The computer spoke into the hush.

“Prophets refuse to disengage. Lavaihoya command overridden.”

“What?” Hoku and Taya shrieked in near unison.

“Cause of malfunction?” Taya gasped at the machine, visibly struggling for composure.

“Overridden,” the computer repeated.

“Fuck,” Hoku cursed. “How could I have not seen this?” He gripped the back of a chair with both hands and leaned forward heavily, suddenly feeling very old.

“I don't understand,” Taya wailed. Hoku wanted to tell her to shut up, to let him think, but there was no point in that.

“The goddamn Reed built our satellites,” he hissed at her, “They must be able to monitor and override any of our commands. We are completely crippled.”

In silent confirmation of this, the screen itself suddenly went blank.

“And now we are blind,” Homikniwa added, and the three of them stood staring at the flat surface of the wall.

I am a verb, Hoku insisted to himself. No regrets: move on. If he became mired in dismay, the whole Fifth World would suffer. Hoku closed his eyes, felt the grit in them, wished for a warm bottle of halia. He imagined himself on the sea, naked beneath a metallic dawn, young and strong. Invincible. Homikniwa was there, ready to stand at his side through anything.

The he opened his eyes again. Homikniwa was still there, confident, awaiting Hoku's words. He was in control. He, Hoku, was in control.

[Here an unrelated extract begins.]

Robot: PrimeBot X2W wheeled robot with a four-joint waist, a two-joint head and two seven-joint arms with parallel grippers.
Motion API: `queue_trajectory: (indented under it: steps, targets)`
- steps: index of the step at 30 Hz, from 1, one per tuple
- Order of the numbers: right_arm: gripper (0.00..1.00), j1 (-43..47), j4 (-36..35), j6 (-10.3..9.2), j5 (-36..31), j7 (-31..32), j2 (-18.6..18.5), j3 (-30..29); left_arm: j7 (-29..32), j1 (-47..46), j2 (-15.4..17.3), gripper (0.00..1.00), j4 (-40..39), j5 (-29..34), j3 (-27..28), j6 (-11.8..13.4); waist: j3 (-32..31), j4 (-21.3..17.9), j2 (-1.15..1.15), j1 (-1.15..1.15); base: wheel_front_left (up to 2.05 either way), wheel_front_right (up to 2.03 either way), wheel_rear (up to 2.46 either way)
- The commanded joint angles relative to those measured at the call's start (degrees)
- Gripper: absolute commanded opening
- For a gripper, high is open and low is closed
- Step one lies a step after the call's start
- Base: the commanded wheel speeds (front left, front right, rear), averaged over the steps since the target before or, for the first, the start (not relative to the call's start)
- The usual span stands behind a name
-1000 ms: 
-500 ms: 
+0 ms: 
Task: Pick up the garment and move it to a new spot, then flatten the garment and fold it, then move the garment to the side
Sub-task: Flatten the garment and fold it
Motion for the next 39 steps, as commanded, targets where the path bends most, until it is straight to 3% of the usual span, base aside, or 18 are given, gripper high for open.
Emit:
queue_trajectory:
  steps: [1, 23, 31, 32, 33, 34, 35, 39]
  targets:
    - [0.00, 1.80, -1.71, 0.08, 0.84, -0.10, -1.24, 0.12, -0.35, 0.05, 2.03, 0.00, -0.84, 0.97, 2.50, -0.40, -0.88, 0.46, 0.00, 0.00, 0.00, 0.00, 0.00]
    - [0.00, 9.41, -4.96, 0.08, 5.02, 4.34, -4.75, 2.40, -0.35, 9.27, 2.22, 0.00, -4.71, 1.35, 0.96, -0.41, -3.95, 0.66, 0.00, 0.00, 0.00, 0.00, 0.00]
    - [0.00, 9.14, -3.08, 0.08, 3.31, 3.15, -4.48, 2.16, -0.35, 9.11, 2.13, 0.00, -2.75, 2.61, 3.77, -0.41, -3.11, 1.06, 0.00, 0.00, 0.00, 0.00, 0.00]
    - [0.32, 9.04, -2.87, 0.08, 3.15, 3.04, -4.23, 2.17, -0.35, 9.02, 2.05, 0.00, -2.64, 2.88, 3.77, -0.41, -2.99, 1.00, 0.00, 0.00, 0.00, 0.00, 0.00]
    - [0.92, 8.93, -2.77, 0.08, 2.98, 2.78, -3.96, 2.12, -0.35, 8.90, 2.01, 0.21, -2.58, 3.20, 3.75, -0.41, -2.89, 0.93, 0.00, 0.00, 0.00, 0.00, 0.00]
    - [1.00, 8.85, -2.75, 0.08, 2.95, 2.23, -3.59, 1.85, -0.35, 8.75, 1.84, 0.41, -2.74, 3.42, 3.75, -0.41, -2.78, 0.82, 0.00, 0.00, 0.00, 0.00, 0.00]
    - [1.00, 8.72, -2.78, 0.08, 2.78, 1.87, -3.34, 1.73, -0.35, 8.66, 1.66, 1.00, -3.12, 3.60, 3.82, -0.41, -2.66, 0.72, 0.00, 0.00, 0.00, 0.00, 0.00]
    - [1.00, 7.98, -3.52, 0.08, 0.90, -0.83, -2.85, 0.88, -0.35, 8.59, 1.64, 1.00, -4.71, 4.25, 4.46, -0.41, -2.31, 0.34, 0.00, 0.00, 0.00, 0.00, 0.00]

“What about the land based missiles?” Taya was asking, voice tinged with desperation. “They couldn't control them.”

“No,” Hoku replied, “but they could probably shoot them down with lasers. Even if they didn't, I wouldn't use nuclear weapons here on the Fifth World. Those missiles were designed to attack starships, if need be—though starships closer than the moon. I won't turn them back on ourselves.”

“What about biotics?”

Hoku shrugged. “We have some plagues. But I'm willing to bet that the Reed's bioengineering capabilities are a century ahead of ours, at least in non-terraforming areas. Our own techs still don't understand a few of the subtler rock-decaying bacteria, for instance. Anything we concoct, they can probably deal with and repay us in better than kind.”

“Then what are you going to do?” Asked Homikniwa. “You have effectively declared war, even if you didn't hurt them. Certainly they know by now that you attempted to attack them.”

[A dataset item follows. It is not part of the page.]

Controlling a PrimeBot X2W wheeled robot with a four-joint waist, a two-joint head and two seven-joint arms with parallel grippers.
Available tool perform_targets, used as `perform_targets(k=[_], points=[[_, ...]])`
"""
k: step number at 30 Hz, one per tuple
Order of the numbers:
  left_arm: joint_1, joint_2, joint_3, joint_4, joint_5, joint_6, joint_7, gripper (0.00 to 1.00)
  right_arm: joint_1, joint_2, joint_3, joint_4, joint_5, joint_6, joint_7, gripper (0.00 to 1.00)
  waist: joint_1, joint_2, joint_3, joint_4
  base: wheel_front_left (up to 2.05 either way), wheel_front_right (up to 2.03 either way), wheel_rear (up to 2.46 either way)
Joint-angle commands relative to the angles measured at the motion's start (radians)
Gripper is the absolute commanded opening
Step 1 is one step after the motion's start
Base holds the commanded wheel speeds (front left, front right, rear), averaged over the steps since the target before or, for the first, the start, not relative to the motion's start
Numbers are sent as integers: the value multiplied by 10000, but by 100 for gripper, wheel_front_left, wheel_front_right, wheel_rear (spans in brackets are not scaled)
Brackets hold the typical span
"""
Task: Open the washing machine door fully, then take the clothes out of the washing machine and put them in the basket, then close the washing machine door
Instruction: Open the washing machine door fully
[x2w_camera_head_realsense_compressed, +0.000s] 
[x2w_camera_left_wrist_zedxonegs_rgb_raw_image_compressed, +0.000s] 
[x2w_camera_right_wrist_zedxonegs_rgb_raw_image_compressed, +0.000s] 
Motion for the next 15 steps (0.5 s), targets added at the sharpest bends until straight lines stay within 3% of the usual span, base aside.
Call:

“Yes,” Hoku agreed. “If they care to confirm it. It seems to me that these Reed people are scurrying rather softly, however; coming in from behind the sun, hiding behind the moon, landing on a windbrake instead of with thrusters. Perhaps they will simply choose to ignore our little faux pas.”

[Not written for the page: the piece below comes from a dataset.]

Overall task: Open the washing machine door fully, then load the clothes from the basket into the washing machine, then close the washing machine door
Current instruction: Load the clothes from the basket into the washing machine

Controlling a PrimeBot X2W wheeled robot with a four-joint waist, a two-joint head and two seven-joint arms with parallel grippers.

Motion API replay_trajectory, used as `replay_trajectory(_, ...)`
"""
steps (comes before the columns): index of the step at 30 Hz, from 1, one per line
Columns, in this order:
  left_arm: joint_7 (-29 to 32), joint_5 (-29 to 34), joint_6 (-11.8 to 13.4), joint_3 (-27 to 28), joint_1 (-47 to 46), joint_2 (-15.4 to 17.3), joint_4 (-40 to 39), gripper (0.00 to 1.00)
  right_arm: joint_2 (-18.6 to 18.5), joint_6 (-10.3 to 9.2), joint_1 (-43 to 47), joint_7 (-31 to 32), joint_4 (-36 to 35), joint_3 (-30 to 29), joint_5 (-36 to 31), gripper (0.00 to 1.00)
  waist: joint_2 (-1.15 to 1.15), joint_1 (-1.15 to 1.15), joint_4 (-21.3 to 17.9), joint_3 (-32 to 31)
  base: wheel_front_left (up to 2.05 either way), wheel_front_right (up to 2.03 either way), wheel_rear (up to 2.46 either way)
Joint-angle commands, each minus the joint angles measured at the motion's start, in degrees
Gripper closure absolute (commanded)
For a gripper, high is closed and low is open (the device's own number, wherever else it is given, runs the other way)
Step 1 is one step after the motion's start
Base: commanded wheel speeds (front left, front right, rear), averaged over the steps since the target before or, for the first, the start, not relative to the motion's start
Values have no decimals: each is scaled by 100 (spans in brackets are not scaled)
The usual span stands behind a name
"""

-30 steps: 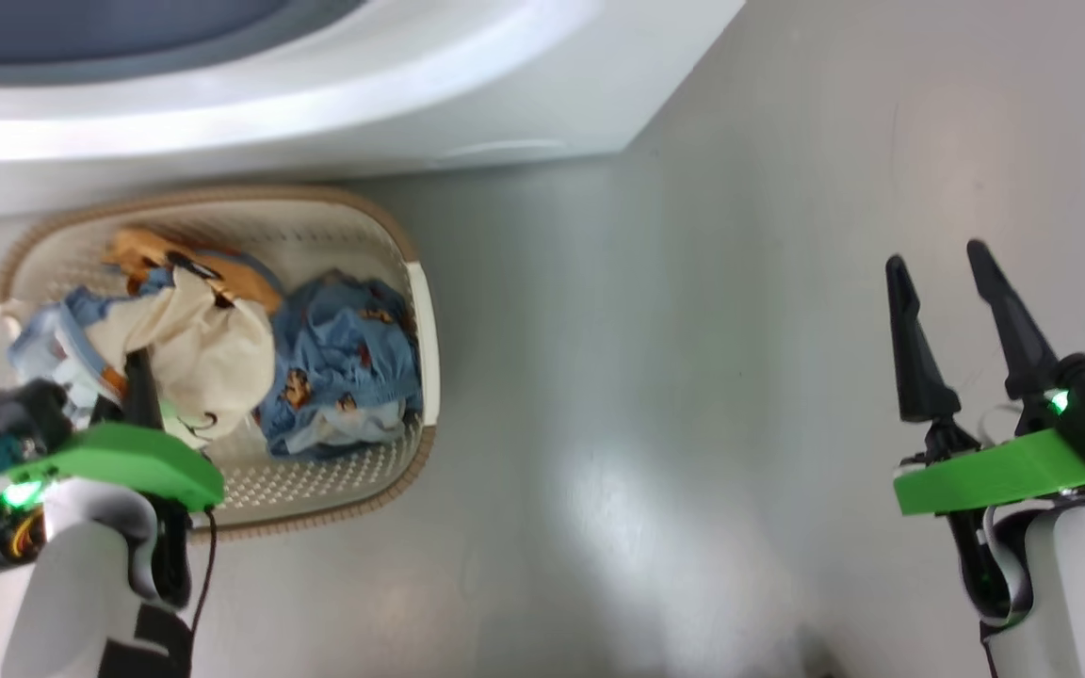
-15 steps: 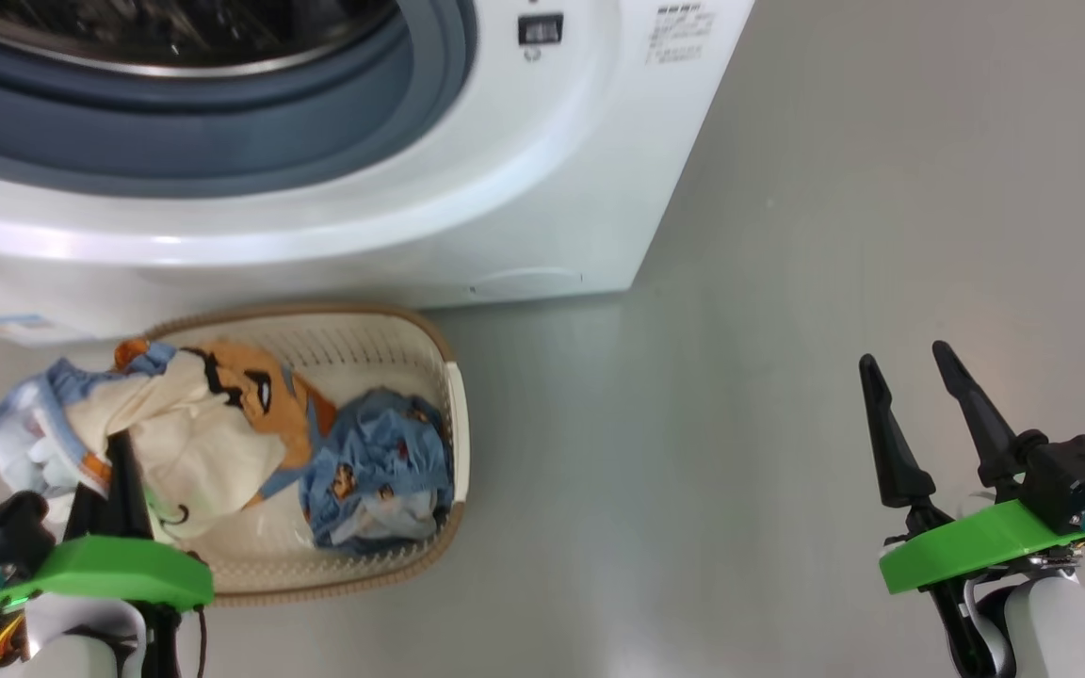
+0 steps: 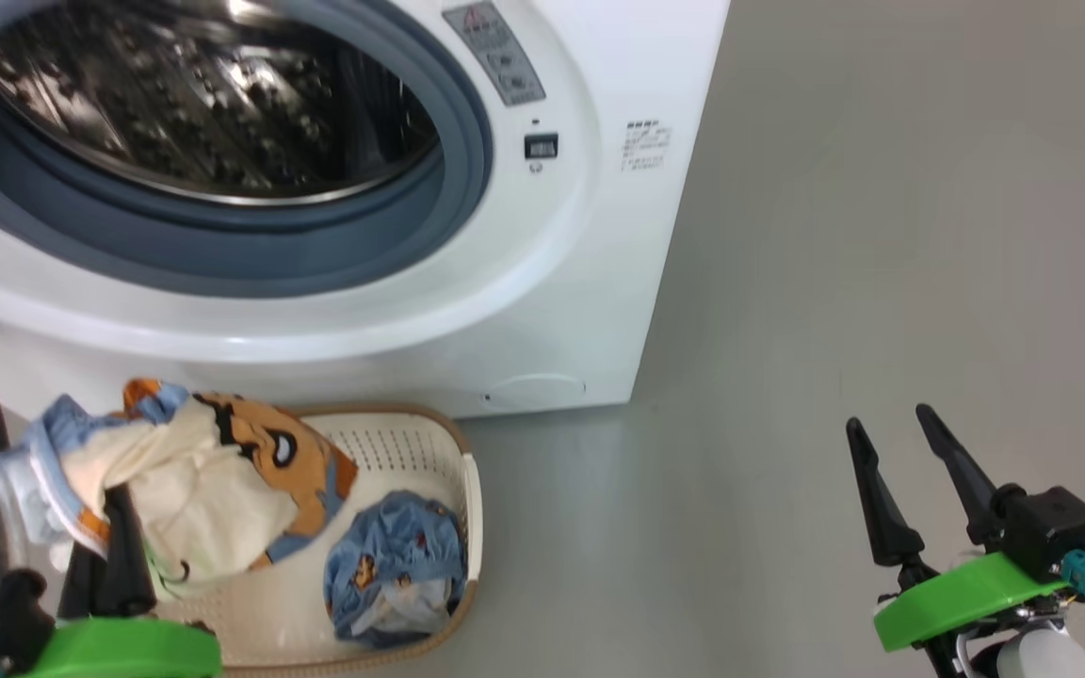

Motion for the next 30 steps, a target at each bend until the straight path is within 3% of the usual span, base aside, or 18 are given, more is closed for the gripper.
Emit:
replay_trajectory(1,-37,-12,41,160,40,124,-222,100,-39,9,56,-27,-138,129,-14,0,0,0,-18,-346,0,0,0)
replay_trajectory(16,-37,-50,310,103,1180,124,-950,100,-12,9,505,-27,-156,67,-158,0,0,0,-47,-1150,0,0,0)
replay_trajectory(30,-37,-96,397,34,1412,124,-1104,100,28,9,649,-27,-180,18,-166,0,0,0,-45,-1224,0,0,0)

“For the moment, perhaps,” Homikniwa allowed. “But in the long term, they now know we are rebellious at heart.”

“I'm sure they know that anyway. There have already been two such revolts that I know of, one on Dunstan's World and the other on Serengeti. Putting down rebellious sodbusters must be a high science with the Reed, and I'm sure they recognize the warning signs by now. But in this situation, there is an unknown quantity that makes them nervous.”

“The alien ships,” Taya said.

“Exactly. They've been here for twenty standard years. How can they know what little progress we have made in communicating with them? Lavaihoya, replicate that last map from memory.”

The wall came back to life, resurrecting the scene as it had been moments before. Now, however, it was static, and Hoku would have to remember that.

“Homikniwa, have some ships settle in there along the coasts, and equip them with the most powerful weapons we have that will not leave contaminating radiation. If anything comes out of the mountains—anything at all—they are to bring it down if they can, annihilate it if they cannot.”

Homikniwa nodded briskly, then busied himself with the task. Hoku sat in the chair and hunched over his fist, eyes on the false and enigmatic map. There were solutions, and he would find them.